_INSTRUCTIONS FOR THE TASK_. Among the lines below, keep only those from the one containing "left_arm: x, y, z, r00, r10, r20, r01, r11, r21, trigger" through the one containing "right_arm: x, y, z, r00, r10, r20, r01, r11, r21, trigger", and reproduce them exactly.

_SUPPLIED DATA_.

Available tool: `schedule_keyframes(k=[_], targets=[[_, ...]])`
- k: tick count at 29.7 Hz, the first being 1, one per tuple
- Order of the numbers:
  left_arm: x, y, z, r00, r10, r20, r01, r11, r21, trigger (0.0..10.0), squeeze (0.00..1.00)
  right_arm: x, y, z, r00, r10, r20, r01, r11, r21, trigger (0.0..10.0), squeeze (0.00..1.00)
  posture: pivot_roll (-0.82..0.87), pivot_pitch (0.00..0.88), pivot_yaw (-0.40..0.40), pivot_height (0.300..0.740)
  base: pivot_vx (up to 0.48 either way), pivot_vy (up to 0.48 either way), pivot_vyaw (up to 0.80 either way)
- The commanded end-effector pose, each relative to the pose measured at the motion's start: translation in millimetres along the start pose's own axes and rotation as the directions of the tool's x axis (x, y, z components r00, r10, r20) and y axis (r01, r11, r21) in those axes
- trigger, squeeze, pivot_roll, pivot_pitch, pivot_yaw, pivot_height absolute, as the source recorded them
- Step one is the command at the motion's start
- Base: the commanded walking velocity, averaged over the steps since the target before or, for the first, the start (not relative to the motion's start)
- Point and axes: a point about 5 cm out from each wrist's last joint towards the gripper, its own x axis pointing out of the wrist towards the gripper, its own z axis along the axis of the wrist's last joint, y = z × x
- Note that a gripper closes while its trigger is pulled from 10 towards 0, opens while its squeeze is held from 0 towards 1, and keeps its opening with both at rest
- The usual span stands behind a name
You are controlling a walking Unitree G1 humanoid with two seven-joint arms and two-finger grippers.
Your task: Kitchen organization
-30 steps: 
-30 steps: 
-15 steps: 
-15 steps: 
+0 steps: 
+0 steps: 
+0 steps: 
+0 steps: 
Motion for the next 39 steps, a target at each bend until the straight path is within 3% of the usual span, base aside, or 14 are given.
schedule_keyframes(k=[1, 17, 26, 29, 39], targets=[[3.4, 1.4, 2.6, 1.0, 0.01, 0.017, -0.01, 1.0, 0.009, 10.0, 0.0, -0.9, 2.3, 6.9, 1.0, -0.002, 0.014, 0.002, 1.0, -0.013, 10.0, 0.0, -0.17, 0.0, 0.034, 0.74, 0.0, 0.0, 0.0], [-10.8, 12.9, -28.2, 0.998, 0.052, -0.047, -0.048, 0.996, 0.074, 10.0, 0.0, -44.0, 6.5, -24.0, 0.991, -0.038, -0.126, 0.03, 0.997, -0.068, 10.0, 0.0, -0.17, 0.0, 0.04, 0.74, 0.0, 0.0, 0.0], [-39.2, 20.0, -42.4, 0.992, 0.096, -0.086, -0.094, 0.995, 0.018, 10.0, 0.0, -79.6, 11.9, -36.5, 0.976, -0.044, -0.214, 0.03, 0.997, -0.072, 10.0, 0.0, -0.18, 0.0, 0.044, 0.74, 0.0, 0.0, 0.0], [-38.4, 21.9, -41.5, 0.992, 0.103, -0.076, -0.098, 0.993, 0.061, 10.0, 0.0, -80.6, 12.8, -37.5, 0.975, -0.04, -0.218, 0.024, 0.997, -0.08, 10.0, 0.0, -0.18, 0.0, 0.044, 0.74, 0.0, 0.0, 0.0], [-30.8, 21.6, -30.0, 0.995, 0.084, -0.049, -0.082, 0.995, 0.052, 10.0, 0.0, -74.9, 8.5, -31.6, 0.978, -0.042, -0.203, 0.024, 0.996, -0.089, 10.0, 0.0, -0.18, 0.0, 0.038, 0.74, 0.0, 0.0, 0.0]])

_REPLY_.
  left_arm: x, y, z, r00, r10, r20, r01, r11, r21, trigger (0.0..10.0), squeeze (0.00..1.00)
  right_arm: x, y, z, r00, r10, r20, r01, r11, r21, trigger (0.0..10.0), squeeze (0.00..1.00)

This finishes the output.